= Civil Mediation Council =

The Civil Mediation Council (CMC) is the recognised authority in England and Wales for all matters related to civil, commercial, workplace and other non-family mediation. It is the first point of contact for the Government, the judiciary, the legal profession and industry on mediation issues.

The CMC is a not for profit company limited by guarantee and operates as a charity. It has more than 400 members and provides major conferences and forums

CMC operates an accreditation scheme for organisations that provide mediation services. The Ministry of Justice has used the accreditation scheme as a mark of quality assurance.

==Membership==
===General Member===

Anyone with an interest in mediation can become a general member of the CMC, whether or not they are a mediator.
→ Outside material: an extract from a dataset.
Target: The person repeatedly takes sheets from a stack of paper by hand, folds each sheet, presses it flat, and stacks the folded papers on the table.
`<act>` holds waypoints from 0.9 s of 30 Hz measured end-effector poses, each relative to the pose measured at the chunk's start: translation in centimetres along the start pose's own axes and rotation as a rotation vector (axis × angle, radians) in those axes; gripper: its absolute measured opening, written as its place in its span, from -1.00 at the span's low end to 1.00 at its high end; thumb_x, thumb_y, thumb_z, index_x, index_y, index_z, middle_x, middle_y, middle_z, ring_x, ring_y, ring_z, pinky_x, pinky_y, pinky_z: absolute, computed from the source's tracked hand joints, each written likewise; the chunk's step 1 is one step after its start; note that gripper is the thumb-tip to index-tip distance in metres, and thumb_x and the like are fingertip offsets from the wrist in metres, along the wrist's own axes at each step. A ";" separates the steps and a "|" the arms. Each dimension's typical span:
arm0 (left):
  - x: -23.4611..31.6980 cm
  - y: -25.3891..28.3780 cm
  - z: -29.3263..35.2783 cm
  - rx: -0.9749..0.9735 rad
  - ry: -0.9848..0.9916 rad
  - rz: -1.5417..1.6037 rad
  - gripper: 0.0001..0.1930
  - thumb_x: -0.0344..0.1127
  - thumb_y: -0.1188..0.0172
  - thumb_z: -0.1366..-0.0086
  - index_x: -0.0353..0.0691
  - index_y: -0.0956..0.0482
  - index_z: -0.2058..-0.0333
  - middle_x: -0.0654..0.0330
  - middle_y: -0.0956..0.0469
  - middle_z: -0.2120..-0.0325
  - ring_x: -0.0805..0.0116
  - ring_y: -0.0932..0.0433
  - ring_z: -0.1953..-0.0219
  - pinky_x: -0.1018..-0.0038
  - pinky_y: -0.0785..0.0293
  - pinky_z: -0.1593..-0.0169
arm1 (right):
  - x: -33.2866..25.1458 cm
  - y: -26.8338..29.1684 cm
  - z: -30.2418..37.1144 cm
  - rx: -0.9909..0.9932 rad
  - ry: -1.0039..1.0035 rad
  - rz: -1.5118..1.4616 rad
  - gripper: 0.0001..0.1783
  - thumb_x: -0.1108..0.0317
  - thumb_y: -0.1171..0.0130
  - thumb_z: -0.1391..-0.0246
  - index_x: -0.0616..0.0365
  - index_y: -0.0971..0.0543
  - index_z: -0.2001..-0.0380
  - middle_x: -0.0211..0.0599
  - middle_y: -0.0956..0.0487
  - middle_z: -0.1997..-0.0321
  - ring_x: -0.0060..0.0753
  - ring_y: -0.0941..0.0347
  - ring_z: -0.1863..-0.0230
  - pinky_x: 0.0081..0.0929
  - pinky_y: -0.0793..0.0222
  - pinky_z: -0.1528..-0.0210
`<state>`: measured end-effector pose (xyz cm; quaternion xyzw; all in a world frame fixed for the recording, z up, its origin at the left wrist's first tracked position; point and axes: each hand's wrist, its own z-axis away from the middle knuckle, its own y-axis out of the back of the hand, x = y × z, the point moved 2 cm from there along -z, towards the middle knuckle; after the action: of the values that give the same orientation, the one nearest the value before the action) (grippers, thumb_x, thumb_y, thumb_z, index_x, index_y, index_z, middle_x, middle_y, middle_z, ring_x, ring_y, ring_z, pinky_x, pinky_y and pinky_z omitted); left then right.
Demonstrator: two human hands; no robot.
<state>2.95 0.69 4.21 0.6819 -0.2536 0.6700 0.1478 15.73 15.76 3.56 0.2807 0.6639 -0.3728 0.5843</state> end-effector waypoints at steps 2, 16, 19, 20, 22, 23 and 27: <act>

Membership is also open to corporate and other bodies. The CMC provides information on mediation and also several training events throughout the year.

===Registered Member===

Registered membership is open to mediators and mediation providers. The main requirements for registration are:
- successful completion of an assessed training course
- current mediator experience
- adherence to an acceptable ethical code (e.g. the EU Model Code of Conduct for Mediators)
- professional indemnity insurance cover
- continuing professional development
- a published complaints procedure

==Background==
CMC was established in 2003 under the chairmanship of Lord Justice Sir Brian Neill . It was created to be the neutral and independent body to represent and to promote civil and commercial mediation as alternatives to litigation and thereby to further law reform and access to justice for the general public. It followed an initiative by mediator and barrister Jonathan Dingle to build on unsuccessful attempts to provide a single unified voice for civil and commercial mediation in the United Kingdom.

On 11 December 2007, the CMC elected Gordon Slynn as its President and Lord Justice Henry Brooke as its Chairman.